155//! More details on the [Error] type.
156//!
157//! ## Features
158//!
159//! To enable a minimal dependency tree, some features are off by default.
160//! You can control them when including ureq as a dependency.
161//!
162//! `ureq = { version = "*", features = ["json", "charset"] }`
163//!
164//! * `tls` enables https. This is enabled by default.
165//! * `native-certs` makes the default TLS implementation use the OS' trust store (see TLS doc below).
166//! * `cookies` enables cookies.
167//! * `json` enables [Response::into_json()] and [Request::send_json()] via serde_json.
168//! * `charset` enables interpreting the charset part of the Content-Type header
169//!    (e.g.  `Content-Type: text/plain; charset=iso-8859-1`). Without this, the
170//!    library defaults to Rust's built in `utf-8`.
171//! * `socks-proxy` enables proxy config using the `socks4://`, `socks4a://`, `socks5://` and `socks://` (equal to `socks5://`) prefix.
172//! * `native-tls` enables an adapter so you can pass a `native_tls::TlsConnector` instance
173//!   to `AgentBuilder::tls_connector`. Due to the risk of diamond dependencies accidentally switching on an unwanted
174//!   TLS implementation, `native-tls` is never picked up as a default or used by the crate level
175//!   convenience calls (`ureq::get` etc) – it must be configured on the agent. The `native-certs` feature
176//!   does nothing for `native-tls`.
177//! * `gzip` enables requests of gzip-compressed responses and decompresses them. This is enabled by default.
178//! * `brotli` enables requests brotli-compressed responses and decompresses them.
179//! * `http-interop` enables conversion methods to and from `http::Response` and `http::request::Builder` (v0.2).
180//! * `http` enables conversion methods to and from `http::Response` and `http::request::Builder` (v1.0).
181//!
182//! # Plain requests
183//!
184//! Most standard methods (GET, POST, PUT etc), are supported as functions from the
185//! top of the library ([get()], [post()], [put()], etc).
186//!
187//! These top level http method functions create a [Request] instance
188//! which follows a build pattern. The builders are finished using:
189//!
190//! * [`.call()`][Request::call()] without a request body.
191//! * [`.send()`][Request::send()] with a request body as [Read][std::io::Read] (chunked encoding support for non-known sized readers).
192//! * [`.send_string()`][Request::send_string()] body as string.
193//! * [`.send_bytes()`][Request::send_bytes()] body as bytes.

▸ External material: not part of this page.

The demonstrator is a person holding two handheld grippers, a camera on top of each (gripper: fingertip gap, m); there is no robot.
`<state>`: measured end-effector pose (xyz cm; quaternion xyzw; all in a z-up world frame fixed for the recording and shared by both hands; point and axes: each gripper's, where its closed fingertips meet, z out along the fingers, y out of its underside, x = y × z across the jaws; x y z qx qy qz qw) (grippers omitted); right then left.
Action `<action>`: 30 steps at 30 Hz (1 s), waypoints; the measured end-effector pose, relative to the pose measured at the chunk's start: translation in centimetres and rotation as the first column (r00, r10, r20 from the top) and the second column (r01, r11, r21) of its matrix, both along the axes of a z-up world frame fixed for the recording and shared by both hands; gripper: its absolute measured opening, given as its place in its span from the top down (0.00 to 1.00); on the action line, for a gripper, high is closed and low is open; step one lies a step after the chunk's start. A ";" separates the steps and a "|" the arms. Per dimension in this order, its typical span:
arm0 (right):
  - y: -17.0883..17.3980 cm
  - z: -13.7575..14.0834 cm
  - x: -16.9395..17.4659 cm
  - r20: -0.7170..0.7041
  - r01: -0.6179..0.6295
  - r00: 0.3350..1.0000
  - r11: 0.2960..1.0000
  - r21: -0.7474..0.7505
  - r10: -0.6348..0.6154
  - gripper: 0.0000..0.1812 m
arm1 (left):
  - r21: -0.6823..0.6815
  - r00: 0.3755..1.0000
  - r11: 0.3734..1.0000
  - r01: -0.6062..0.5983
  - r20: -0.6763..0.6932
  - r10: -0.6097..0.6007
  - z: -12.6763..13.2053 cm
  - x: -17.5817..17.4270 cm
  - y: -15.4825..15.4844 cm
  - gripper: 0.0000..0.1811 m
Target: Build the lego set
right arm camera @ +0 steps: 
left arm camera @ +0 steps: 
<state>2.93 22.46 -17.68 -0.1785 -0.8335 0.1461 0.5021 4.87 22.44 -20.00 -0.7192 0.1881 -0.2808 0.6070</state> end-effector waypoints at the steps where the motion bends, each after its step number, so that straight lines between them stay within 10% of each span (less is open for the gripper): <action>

194//! * [`.send_form()`][Request::send_form()] key-value pairs as application/x-www-form-urlencoded.
195//!
196//! # JSON
197//!
198//! By enabling the `ureq = { version = "*", features = ["json"] }` feature,
199//! the library supports serde json.
200//!
201//! * [`request.send_json()`][Request::send_json()] send body as serde json.
202//! * [`response.into_json()`][Response::into_json()] transform response to json.
203//!
204//! # Content-Length and Transfer-Encoding
205//!
206//! The library will send a Content-Length header on requests with bodies of
207//! known size, in other words, those sent with
208//! [`.send_string()`][Request::send_string()],
209//! [`.send_bytes()`][Request::send_bytes()],
210//! [`.send_form()`][Request::send_form()], or
211//! [`.send_json()`][Request::send_json()]. If you send a
212//! request body with [`.send()`][Request::send()],
213//! which takes a [Read][std::io::Read] of unknown size, ureq will send Transfer-Encoding:
214//! chunked, and encode the body accordingly. Bodyless requests
215//! (GETs and HEADs) are sent with [`.call()`][Request::call()]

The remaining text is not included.